Mario explores his world with thoughts and feelings. Graphic from ABC News
Mario explores his world with thoughts and feelings. Graphic from ABC News

Mario learns from his own experiences within the game world and from natural language prompts and suggestions given to him by the researchers, as seen in the video. He can explore the level on his own and make discoveries that he reports back to a human observer. An example shown in the video: the researcher asks Mario what a Goomba is (one of Mario’s enemies) and he reports that he doesn’t know. After he’s killed one, though, and his answer changes: “If I jump on Goomba, then it certainly dies.”

His responses are not scripted, but in fact born from a set of words and feelings generated by the A.I. programming. Researchers gave the plumber a rudimentary sense of self and the capacity to learn through techniques from Cognitive Modeling to design “artificial self-organized cognitive systems that learn multimodal modular sensorimotor bodyspace representations for effective learning and behavior.”

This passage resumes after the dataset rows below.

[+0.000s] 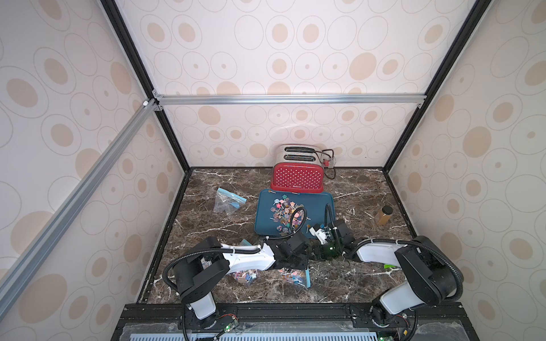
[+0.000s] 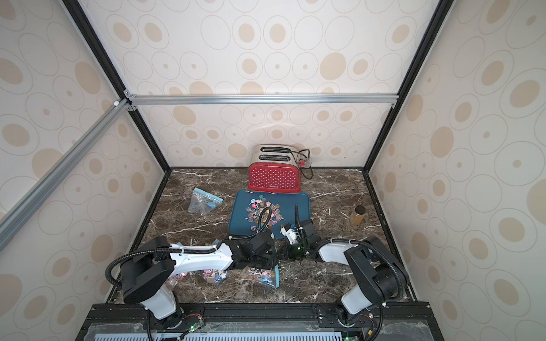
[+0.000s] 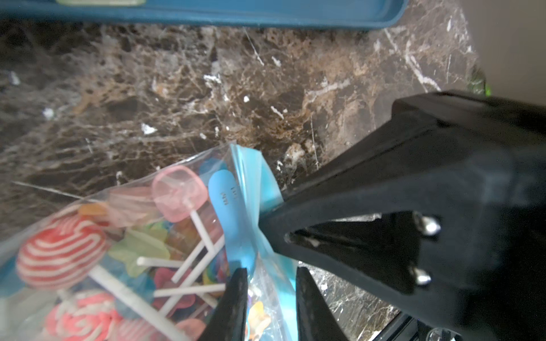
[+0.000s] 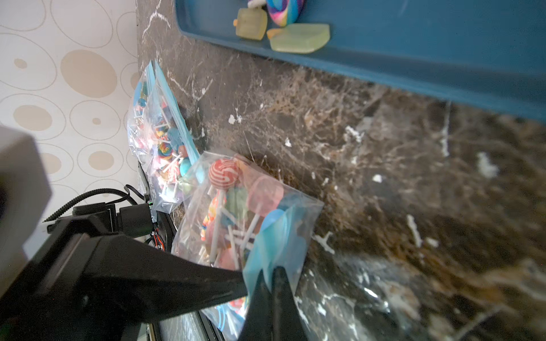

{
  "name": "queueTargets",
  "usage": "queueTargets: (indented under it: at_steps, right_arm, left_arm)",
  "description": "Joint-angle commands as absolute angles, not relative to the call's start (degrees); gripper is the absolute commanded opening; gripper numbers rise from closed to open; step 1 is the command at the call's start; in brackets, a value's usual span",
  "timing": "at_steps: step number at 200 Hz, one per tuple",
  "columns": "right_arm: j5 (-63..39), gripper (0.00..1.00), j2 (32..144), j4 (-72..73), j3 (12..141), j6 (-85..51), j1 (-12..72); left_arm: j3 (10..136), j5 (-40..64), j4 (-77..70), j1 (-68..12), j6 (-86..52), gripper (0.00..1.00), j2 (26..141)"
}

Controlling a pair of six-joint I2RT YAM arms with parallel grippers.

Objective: Pour candies out of the ziploc bag
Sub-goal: Open the ziploc bag at the center of the board.

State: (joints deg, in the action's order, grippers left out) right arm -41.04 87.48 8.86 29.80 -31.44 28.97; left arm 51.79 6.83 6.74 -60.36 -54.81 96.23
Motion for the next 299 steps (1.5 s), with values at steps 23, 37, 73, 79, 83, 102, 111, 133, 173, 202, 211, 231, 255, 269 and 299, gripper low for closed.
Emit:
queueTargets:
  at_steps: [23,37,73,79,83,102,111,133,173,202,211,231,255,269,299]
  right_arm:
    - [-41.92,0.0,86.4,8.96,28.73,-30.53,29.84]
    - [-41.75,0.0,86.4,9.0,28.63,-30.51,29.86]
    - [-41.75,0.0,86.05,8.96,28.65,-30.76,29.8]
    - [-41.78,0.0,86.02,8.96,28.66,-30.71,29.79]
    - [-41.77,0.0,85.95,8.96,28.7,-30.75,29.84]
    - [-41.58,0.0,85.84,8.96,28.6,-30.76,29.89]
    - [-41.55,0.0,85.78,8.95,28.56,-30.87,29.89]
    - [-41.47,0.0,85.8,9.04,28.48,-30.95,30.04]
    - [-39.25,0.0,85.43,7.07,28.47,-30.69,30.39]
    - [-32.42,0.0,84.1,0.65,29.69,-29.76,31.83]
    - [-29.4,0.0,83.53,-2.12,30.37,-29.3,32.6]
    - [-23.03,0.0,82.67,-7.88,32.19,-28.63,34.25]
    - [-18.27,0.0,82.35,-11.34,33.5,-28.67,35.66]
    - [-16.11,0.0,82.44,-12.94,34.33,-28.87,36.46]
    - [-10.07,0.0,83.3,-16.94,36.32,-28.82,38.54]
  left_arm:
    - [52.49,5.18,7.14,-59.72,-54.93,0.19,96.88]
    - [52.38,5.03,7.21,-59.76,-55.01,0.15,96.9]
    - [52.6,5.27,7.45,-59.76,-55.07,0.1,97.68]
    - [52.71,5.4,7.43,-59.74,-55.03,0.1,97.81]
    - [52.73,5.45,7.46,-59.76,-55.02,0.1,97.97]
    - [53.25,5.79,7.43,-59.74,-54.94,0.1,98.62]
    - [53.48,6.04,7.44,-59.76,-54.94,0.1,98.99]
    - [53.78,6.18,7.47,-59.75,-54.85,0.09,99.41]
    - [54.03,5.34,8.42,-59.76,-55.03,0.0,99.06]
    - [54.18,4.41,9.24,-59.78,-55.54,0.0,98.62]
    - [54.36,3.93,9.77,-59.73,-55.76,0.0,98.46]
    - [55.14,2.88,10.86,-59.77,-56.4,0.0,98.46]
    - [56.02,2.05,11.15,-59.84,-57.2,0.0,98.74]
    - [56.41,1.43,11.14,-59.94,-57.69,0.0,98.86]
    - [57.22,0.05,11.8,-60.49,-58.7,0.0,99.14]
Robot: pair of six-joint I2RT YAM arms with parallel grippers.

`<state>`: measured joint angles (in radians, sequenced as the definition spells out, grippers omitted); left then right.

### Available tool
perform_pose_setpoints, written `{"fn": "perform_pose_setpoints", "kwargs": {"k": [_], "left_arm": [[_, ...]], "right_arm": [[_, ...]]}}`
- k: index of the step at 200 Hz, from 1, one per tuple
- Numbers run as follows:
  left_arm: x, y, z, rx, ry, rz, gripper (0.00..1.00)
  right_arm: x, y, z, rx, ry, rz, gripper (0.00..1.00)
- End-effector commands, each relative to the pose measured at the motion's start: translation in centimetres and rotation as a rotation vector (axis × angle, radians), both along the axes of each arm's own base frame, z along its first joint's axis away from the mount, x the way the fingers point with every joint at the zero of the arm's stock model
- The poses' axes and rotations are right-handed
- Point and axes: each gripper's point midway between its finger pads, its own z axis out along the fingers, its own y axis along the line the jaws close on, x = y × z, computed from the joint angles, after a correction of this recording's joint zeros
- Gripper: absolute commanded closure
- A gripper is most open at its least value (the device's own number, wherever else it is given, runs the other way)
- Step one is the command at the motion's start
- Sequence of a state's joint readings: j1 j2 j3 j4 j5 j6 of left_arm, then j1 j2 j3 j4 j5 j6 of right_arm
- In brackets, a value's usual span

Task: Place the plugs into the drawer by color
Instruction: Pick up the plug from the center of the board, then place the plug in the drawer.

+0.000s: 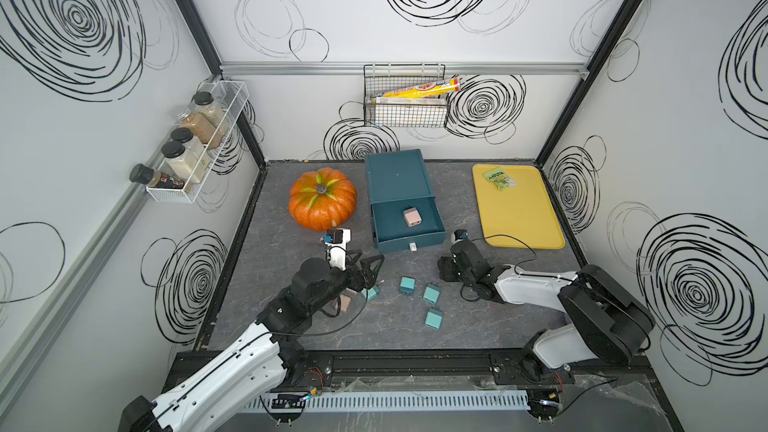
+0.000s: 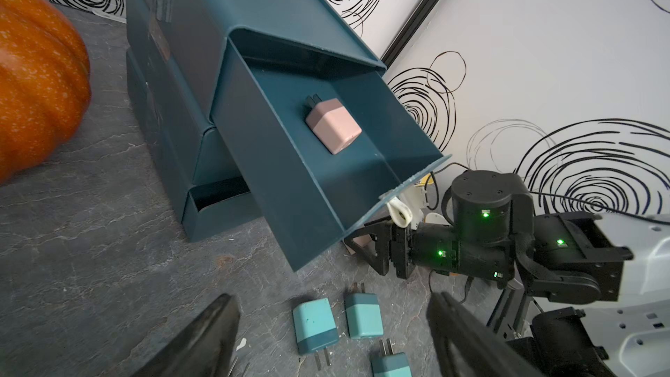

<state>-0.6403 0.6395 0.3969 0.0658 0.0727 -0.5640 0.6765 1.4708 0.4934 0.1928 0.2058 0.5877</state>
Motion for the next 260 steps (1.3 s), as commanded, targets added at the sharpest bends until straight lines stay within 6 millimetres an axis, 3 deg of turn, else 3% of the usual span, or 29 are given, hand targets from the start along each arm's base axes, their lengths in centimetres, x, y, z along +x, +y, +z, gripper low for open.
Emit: {"fn": "perform_pose_setpoints", "kwargs": {"k": [1, 29, 64, 93, 132, 172, 207, 233, 260], "left_arm": [[0.0, 0.0, 1.6, -0.023, -0.051, 0.001, 0.11], [-0.1, 0.1, 1.7, -0.024, -0.054, 0.001, 0.11], [0.0, 0.2, 1.6, -0.019, -0.053, 0.008, 0.11], [0.0, 0.2, 1.6, -0.019, -0.052, 0.007, 0.11], [-0.1, 0.3, 1.7, -0.028, -0.053, 0.010, 0.11], [-0.4, 0.1, 2.2, -0.061, -0.062, -0.007, 0.10], [-0.3, -0.2, 1.9, -0.053, -0.050, -0.015, 0.10], [-0.3, -0.1, 2.0, -0.052, -0.056, -0.011, 0.10], [-0.1, 0.1, 1.9, -0.044, -0.053, 0.001, 0.10]], "right_arm": [[-2.0, -2.2, -2.3, -0.110, 0.099, 0.002, 0.37], [-1.8, -0.7, -2.8, -0.087, 0.115, 0.073, 0.41], [-1.8, -1.1, -3.7, -0.100, 0.140, 0.068, 0.64], [-1.9, -1.4, -1.9, -0.080, 0.116, 0.053, 0.69], [-0.6, -1.1, 5.9, -0.004, -0.011, 0.088, 0.74], [0.8, -1.1, 16.4, 0.028, -0.133, 0.124, 0.78], [1.0, 2.1, 24.3, 0.147, -0.197, 0.258, 0.82], [1.0, 6.2, 26.6, 0.175, -0.193, 0.363, 0.84], [0.8, 10.9, 24.7, 0.132, -0.121, 0.438, 0.84]]}}
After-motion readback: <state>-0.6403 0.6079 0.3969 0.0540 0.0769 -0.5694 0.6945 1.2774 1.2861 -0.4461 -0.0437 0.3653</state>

This all too human ability to learn and respond will allow Mario to eventually advance from asking ‘how’ and ‘what’ to asking ‘why’ — something top members of the scientific community have expressed deep concerns about. Stephen Hawking has a chilling view on AIs in an interview with John Oliver, recounting a joke on the power of this technology. He stated more explicitly to the BBC “the development of full artificial intelligence could spell the end of the human race.”

Whether you believe in the horror story that Hawking has pictured or the light-hearted fun of the potential shown through the “Mario Lives!” project, these advancements are exciting news for the scientific community.